▶ _WHAT THE TASK ASKS_: Keep only the lines of the data below that contain "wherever", and copy them.
[EXERCISE INPUTS Boundary: Start]
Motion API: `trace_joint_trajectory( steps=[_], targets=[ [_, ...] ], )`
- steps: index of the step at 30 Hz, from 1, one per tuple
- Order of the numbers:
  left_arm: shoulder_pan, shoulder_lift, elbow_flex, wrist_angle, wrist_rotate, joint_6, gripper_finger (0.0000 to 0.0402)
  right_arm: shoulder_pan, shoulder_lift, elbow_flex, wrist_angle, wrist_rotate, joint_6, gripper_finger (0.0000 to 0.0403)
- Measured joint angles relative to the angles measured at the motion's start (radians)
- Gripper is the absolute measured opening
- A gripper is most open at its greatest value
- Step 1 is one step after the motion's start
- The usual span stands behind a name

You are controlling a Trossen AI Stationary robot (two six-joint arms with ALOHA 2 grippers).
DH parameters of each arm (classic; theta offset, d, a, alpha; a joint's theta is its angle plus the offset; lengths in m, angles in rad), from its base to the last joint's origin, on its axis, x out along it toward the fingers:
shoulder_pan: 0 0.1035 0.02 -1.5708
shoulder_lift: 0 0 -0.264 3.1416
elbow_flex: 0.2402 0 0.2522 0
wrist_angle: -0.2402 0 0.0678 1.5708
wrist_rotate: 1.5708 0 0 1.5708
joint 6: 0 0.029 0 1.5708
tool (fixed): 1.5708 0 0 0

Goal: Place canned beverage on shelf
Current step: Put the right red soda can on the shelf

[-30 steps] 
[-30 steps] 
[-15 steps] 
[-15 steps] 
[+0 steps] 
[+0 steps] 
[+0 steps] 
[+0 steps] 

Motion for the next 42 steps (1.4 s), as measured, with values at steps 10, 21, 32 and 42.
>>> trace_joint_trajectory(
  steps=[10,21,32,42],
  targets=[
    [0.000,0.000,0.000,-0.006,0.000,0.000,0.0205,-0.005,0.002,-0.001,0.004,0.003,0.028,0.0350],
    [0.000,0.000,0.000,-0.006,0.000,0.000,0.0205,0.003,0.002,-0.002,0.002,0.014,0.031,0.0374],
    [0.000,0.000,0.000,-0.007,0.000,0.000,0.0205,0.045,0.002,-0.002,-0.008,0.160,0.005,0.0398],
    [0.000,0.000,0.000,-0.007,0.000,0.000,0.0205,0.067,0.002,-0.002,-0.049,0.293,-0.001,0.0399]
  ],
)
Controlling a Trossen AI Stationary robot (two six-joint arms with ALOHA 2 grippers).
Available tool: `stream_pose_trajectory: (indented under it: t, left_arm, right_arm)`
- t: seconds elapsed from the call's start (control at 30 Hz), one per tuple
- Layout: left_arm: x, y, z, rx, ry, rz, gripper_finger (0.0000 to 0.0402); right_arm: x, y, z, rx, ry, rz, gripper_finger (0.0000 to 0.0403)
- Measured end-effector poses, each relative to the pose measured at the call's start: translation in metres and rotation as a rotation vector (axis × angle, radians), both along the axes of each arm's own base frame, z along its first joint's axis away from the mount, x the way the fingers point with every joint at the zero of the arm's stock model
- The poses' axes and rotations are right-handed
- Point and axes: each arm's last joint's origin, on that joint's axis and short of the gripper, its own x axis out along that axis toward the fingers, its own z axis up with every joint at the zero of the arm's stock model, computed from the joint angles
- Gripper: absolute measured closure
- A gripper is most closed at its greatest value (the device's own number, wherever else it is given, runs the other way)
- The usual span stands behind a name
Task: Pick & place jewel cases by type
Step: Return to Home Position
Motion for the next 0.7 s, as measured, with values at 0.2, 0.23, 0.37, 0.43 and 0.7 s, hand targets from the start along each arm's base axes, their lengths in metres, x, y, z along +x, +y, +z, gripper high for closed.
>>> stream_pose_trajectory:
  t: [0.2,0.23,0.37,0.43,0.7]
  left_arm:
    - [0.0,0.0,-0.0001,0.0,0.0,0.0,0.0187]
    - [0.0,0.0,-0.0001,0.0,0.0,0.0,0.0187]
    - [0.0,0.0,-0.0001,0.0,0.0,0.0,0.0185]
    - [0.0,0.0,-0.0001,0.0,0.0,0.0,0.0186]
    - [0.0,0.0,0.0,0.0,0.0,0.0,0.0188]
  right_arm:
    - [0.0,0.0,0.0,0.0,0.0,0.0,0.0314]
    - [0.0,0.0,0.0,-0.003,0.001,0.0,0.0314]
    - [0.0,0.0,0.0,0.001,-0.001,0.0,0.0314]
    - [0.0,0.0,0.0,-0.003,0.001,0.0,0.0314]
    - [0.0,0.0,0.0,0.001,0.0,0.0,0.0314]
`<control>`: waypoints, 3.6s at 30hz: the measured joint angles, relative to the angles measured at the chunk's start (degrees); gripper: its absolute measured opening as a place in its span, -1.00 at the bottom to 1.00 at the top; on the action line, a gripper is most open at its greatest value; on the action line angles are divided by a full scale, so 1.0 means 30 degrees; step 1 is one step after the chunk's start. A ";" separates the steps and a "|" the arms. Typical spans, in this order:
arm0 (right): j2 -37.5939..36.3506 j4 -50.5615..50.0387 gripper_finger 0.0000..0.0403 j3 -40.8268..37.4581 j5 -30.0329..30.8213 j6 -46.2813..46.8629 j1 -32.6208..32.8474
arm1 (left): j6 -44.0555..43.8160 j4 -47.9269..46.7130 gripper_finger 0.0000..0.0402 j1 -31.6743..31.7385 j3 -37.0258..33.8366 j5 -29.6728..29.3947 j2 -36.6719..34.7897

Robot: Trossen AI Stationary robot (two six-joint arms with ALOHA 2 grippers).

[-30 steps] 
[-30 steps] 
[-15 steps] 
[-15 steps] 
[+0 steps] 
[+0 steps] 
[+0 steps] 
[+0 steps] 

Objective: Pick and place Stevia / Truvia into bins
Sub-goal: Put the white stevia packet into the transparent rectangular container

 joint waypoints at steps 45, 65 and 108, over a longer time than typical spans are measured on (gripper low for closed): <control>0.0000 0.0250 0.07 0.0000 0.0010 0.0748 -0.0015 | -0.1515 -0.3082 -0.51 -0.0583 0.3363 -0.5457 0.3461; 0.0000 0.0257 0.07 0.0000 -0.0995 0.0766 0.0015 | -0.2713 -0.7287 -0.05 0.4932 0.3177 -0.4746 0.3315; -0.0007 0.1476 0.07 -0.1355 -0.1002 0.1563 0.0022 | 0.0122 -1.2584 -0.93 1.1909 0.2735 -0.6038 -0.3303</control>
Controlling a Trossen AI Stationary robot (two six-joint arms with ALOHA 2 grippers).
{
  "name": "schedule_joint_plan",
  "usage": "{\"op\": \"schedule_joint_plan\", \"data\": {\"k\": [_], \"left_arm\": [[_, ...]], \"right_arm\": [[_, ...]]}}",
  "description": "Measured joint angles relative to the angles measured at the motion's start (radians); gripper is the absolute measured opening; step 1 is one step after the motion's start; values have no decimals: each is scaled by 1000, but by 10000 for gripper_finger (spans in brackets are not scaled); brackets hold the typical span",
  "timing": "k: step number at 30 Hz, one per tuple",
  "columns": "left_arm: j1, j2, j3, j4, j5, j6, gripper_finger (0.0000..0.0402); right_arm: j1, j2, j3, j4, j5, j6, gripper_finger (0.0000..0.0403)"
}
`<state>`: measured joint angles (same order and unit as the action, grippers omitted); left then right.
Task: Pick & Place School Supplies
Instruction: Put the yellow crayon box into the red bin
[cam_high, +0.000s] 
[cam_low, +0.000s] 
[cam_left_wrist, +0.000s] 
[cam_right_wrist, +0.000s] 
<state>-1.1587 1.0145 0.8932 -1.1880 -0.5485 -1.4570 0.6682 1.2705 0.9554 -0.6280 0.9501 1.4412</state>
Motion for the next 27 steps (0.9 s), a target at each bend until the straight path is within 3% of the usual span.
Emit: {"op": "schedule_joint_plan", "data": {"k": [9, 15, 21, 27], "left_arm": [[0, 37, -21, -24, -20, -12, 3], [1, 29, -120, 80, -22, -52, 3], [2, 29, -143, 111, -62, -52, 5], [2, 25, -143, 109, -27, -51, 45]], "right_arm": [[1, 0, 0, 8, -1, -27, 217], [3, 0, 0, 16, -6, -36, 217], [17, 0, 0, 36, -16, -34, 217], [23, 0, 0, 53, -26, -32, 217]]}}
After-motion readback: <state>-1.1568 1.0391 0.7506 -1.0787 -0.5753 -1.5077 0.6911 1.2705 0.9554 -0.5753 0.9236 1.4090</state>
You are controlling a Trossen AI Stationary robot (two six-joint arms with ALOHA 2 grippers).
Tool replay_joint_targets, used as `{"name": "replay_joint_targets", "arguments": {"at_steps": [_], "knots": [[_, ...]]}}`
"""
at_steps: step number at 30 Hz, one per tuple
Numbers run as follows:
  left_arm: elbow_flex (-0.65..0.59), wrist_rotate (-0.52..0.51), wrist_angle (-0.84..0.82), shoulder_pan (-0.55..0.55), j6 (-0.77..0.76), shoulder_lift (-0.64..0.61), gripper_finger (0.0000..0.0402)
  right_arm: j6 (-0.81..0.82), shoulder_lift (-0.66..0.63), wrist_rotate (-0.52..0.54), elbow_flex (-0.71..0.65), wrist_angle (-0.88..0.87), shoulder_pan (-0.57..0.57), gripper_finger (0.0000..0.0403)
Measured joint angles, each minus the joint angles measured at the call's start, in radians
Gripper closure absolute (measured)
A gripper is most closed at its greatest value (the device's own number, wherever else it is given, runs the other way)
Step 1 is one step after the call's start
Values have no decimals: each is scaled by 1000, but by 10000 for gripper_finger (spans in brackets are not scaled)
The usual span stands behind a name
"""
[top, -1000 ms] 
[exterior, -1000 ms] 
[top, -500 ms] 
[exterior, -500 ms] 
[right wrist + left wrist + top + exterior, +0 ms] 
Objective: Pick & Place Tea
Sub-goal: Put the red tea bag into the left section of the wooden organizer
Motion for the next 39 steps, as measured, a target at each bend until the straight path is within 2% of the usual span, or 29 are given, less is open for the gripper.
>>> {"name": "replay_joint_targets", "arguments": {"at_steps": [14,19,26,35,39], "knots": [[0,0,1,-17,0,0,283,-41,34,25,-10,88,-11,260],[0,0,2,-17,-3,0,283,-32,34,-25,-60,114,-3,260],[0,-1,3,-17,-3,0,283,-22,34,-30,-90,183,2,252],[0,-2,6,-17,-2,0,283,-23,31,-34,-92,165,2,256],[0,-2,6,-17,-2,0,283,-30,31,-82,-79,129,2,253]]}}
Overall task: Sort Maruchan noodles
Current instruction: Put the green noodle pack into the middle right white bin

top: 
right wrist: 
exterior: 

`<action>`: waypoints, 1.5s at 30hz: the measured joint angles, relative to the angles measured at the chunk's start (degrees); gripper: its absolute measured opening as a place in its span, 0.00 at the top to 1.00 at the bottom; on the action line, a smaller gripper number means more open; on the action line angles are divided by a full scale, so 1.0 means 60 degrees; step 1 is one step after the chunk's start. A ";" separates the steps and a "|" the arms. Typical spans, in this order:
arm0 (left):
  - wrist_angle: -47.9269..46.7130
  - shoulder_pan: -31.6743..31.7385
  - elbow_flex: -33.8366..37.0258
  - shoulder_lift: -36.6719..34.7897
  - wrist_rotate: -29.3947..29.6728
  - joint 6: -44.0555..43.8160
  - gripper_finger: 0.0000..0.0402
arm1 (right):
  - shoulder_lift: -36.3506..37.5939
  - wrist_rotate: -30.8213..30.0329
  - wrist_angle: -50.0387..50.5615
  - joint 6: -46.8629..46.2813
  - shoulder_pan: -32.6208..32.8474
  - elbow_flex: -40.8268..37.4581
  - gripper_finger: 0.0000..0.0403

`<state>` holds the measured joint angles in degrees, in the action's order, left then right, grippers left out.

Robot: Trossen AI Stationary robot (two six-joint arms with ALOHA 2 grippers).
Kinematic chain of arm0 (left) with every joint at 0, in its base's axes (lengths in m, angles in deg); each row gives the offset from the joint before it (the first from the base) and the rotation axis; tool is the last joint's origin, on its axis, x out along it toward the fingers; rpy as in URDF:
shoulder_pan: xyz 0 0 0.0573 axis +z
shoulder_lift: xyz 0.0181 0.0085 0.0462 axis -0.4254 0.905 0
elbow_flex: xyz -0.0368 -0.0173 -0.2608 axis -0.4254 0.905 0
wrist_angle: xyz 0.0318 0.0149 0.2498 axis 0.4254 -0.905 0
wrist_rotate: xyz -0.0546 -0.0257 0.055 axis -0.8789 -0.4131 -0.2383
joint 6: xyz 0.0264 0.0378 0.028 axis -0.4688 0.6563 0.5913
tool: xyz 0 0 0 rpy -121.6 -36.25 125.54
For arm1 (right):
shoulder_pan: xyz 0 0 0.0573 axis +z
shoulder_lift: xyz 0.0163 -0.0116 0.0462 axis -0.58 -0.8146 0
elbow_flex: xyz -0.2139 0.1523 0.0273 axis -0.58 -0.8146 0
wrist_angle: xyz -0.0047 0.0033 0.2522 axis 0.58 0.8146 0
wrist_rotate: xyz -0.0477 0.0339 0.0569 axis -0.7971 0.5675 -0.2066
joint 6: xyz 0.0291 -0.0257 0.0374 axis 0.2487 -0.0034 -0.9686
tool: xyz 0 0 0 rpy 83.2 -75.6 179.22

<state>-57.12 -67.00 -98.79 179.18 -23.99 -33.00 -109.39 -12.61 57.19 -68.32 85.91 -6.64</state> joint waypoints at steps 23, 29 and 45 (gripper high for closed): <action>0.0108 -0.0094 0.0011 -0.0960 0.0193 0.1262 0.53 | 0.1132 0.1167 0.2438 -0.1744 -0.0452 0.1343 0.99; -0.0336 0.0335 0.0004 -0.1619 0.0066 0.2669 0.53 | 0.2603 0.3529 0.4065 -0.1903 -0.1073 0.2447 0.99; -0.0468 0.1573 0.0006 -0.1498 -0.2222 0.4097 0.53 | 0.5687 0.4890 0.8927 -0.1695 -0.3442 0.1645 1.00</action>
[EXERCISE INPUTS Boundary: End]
▶ _ANSWER SECTION_:
- A gripper is most closed at its greatest value (the device's own number, wherever else it is given, runs the other way)
A gripper is most closed at its greatest value (the device's own number, wherever else it is given, runs the other way)

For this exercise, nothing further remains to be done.